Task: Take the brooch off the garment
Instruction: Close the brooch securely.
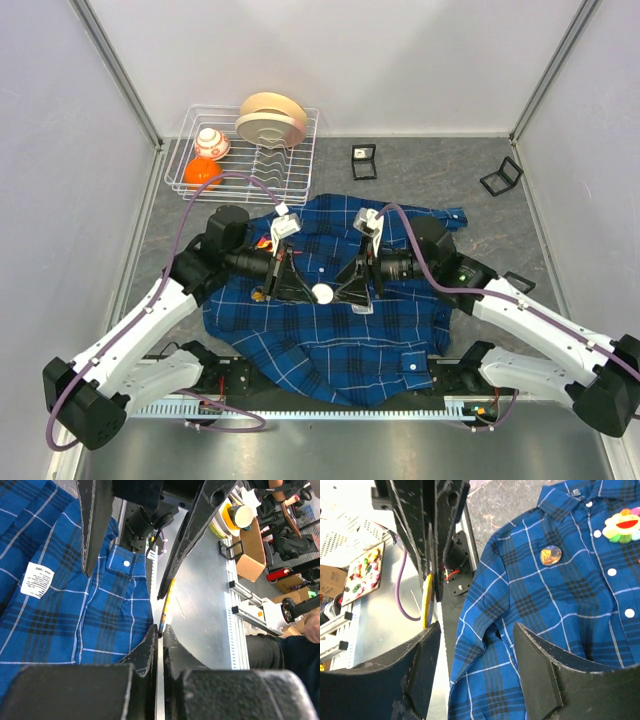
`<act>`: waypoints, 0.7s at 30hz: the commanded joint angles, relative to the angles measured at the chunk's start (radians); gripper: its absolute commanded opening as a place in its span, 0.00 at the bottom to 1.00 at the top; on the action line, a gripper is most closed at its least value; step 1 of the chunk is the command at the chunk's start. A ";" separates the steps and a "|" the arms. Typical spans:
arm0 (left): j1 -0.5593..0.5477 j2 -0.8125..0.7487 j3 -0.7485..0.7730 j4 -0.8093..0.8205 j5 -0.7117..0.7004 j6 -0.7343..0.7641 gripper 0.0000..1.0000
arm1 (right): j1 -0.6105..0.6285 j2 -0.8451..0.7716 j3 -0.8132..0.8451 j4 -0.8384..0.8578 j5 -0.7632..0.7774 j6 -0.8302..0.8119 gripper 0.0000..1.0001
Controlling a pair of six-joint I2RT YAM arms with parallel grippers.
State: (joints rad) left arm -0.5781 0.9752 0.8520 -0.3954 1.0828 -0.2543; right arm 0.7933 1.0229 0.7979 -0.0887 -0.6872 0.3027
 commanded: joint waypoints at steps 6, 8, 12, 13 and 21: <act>0.081 -0.018 0.039 -0.023 0.011 0.063 0.02 | -0.017 -0.024 0.086 -0.023 -0.071 -0.020 0.69; 0.106 -0.029 0.036 -0.019 -0.006 0.050 0.02 | -0.034 -0.033 0.093 -0.051 -0.052 -0.039 0.70; 0.119 -0.038 0.019 0.000 0.011 0.018 0.02 | -0.049 -0.027 0.100 -0.040 -0.083 -0.019 0.70; 0.119 -0.039 0.016 0.000 0.015 0.012 0.02 | -0.051 -0.021 0.098 -0.004 -0.119 -0.005 0.70; 0.119 -0.046 -0.007 0.021 0.052 -0.011 0.02 | -0.048 0.123 0.142 0.208 -0.209 0.130 0.64</act>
State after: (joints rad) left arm -0.4614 0.9485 0.8497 -0.4103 1.0843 -0.2371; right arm 0.7444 1.0821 0.8745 -0.0391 -0.8169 0.3588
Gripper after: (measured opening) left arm 0.063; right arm 0.668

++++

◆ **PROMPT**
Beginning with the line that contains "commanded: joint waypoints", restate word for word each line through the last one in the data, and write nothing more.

◆ **SOLUTION BELOW**
 commanded: joint waypoints at steps 6, 8, 12, 13 and 21: <act>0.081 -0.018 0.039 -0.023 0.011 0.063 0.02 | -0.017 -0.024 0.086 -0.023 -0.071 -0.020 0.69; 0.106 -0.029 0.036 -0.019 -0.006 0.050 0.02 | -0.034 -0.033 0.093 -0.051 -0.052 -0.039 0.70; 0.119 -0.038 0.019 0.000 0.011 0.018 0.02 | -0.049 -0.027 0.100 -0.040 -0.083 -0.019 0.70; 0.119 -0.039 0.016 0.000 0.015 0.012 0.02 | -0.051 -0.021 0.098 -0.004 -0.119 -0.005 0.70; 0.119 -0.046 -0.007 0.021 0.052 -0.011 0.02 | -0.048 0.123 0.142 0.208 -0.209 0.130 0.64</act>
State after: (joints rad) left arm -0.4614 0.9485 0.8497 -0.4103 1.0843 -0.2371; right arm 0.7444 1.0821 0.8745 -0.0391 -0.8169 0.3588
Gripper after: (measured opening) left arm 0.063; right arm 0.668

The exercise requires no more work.